Si la autodefinición merece un lugar de honor, este pasaje del libro del Éxodo debería considerarse lo primero. A lo largo de la Biblia se analiza, se exegeta, se proclama, se contrapone a las afirmaciones de mera justicia y se le echa en cara a YHVH cuando parece que se ha volcado más en la verdad y la justicia que en la misericordia y la gracia.

YHVH, se nos dice en momentos de esperanza y desesperación, es rápido para extender la misericordia, atrozmente lento para presionar las demandas de justicia.

El apóstol Pablo lo sabía muy bien.

El hombre de Tarso, que no era ajeno a los asuntos de justicia -podría concluirse, plausible aunque cínicamente, que construyó su carrera sobre la investigación y la proclamación de este tema-, es consciente de que la justicia en la que todo mártir basa su caso no es lo más importante.

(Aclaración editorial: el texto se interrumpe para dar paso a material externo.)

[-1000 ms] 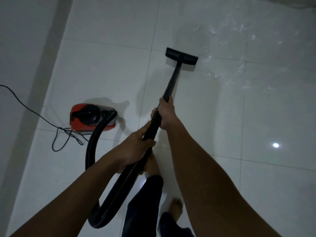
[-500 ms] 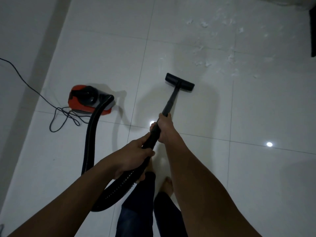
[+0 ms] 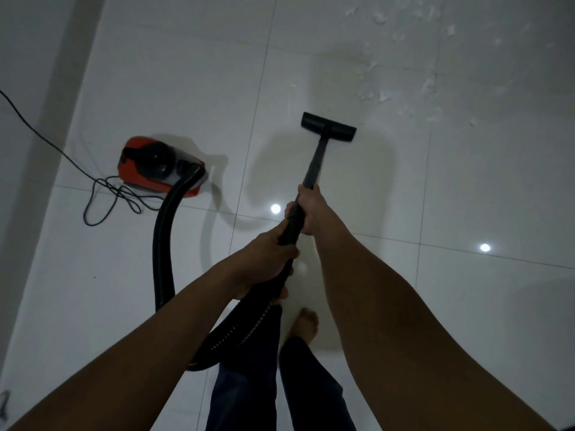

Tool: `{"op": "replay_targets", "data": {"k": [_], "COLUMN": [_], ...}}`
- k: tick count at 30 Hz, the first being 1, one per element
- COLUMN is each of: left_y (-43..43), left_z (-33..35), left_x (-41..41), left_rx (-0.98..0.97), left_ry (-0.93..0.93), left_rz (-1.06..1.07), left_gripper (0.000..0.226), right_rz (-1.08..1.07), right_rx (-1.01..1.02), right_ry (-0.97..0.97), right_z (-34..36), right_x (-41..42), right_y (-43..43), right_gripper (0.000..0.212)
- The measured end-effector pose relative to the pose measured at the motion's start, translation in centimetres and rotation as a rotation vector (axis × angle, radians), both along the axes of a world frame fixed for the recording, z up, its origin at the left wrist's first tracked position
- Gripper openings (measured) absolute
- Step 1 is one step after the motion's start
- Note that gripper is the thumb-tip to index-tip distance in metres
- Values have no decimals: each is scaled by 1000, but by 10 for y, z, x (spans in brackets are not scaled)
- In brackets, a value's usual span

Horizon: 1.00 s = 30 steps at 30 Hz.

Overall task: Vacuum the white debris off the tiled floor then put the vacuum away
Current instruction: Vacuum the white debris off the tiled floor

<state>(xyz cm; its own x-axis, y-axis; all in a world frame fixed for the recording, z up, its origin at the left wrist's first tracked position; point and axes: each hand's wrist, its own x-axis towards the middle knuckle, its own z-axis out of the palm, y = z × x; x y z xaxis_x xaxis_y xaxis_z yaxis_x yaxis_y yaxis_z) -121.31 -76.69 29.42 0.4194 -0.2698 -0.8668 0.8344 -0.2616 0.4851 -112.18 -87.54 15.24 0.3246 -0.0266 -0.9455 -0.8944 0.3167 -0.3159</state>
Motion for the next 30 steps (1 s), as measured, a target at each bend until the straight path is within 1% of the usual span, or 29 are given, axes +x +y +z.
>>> {"op": "replay_targets", "data": {"k": [3,10,14,16,19,23,25,30], "left_y": [2,17,27,32,38,44,44,37], "left_z": [-2,-9,-17,-20,-26,-32,-34,-39], "left_x": [19,75,115,134,164,203,221,268], "left_rx": [-29,-79,-80,-73,-37,-68,-93,-85], "left_ry": [-6,-3,-16,-32,-70,-68,-55,-57], "left_rz": [31,79,97,94,71,67,74,52], "left_gripper": [61,64,65,66,67,69,69,66], "right_rz": [21,56,83,90,90,74,75,61], "right_rx": [5,13,8,5,-4,-5,-11,-29], "right_ry": [-1,-30,-40,-42,-47,-64,-72,-72], "right_z": [-1,-7,-8,-9,-13,-20,-24,-30], "right_x": [23,82,124,144,176,215,233,279], "right_y": [2,18,28,33,41,45,45,36], "right_gripper": [40,40,29,27,28,34,33,31]}}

Y ahora permanecen la fe, la esperanza y el amor, estos tres; pero el mayor de ellos es el amor. 

Sería un error abrir una brecha entre el amor y la justicia, la gracia y la ley, como si ambos fueran finalmente asuntos separados y no una exuberante abreviación del santo amor de YHVH. El drama de la Cruz sugiere que YHVH, el Padre de Jesucristo, tomó finalmente en sus manos la paradoja que resuelve las cosas que a nosotros nos parecen pura contradicción.

Pero meter esa cuña no sería tan terrible y dañino como seguir pronunciando el mantra absurdo e irreflexivo que dice que nuestra tarea es mantener estas cosas en equilibrio.

Esa, definitivamente, no es nuestra causa.

La nuestra causa primaria es, ante todo, el amor y la misericordia.

Todo lo demás, profunda e irremediablemente importante, viene después.